### [WORK ITEM]
Lines in which "white" appears should be pulled from the data below.

### [PROVIDED RECORDS]
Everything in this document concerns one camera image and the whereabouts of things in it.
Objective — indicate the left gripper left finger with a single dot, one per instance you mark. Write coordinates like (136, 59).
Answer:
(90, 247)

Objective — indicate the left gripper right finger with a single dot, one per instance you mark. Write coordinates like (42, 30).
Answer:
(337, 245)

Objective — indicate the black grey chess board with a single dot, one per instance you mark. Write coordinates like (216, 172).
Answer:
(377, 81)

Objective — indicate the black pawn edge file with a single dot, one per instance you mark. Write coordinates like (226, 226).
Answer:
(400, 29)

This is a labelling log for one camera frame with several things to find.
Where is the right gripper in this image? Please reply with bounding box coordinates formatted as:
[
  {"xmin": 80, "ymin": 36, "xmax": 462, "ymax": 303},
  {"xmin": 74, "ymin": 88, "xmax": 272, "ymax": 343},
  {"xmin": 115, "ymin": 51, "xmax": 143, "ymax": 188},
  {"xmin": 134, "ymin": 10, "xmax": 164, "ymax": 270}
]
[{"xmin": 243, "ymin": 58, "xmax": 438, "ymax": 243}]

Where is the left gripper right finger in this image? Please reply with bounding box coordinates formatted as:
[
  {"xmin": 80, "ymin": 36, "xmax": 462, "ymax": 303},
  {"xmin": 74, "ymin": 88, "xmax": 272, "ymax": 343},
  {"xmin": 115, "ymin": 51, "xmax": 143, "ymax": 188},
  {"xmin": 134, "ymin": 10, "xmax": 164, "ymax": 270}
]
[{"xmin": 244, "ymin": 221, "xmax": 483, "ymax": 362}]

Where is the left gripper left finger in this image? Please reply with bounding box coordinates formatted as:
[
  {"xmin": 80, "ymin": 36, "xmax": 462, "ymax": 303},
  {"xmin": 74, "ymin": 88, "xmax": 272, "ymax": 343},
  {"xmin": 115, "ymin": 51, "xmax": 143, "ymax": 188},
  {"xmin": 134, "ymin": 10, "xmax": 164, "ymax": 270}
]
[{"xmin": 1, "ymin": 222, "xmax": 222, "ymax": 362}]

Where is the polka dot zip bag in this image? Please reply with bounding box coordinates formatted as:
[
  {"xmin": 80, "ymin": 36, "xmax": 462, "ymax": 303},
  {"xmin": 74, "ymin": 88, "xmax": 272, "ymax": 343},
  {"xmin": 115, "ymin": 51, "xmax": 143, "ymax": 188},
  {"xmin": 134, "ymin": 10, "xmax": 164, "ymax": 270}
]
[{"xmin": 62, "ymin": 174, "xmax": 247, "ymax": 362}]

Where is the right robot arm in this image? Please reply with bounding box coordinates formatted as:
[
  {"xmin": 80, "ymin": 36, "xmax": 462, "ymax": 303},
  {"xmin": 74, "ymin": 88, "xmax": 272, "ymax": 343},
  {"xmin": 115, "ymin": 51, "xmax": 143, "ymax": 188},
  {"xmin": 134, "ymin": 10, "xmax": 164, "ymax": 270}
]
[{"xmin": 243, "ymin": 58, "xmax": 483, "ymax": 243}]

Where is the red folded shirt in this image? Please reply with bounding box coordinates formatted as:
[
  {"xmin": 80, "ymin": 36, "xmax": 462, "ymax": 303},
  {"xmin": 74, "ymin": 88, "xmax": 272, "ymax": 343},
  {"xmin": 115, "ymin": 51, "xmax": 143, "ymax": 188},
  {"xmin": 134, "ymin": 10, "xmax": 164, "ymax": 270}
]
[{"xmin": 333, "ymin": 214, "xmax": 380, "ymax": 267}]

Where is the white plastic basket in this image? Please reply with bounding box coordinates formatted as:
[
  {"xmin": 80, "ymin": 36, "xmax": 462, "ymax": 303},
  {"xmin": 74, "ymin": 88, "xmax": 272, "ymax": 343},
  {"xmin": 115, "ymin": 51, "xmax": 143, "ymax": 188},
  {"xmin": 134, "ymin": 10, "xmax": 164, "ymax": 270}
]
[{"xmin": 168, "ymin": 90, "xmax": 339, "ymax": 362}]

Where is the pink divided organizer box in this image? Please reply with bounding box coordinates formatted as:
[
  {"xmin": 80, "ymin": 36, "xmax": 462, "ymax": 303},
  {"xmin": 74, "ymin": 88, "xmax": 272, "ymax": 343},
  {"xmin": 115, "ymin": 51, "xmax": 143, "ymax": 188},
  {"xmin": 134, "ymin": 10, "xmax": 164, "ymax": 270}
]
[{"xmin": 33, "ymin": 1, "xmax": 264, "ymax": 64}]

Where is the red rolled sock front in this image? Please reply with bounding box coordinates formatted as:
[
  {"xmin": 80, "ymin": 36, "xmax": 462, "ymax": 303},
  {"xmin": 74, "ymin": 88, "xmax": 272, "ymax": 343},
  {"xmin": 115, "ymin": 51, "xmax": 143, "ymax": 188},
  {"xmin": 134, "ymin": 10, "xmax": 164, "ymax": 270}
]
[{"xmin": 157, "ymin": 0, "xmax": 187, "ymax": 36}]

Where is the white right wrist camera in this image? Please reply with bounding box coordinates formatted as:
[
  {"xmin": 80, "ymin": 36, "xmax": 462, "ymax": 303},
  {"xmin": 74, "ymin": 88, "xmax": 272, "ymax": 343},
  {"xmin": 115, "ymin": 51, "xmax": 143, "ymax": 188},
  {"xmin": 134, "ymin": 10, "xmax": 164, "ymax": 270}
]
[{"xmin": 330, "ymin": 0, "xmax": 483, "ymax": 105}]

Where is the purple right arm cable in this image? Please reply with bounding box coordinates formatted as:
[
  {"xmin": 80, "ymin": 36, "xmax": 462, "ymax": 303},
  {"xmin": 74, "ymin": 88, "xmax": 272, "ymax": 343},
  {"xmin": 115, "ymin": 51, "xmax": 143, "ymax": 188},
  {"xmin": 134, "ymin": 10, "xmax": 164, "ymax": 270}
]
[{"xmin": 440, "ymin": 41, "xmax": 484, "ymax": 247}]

### [ANSWER]
Where is the white plastic basket in this image? Please reply with bounding box coordinates formatted as:
Where is the white right wrist camera in this image? Please reply with bounding box coordinates formatted as:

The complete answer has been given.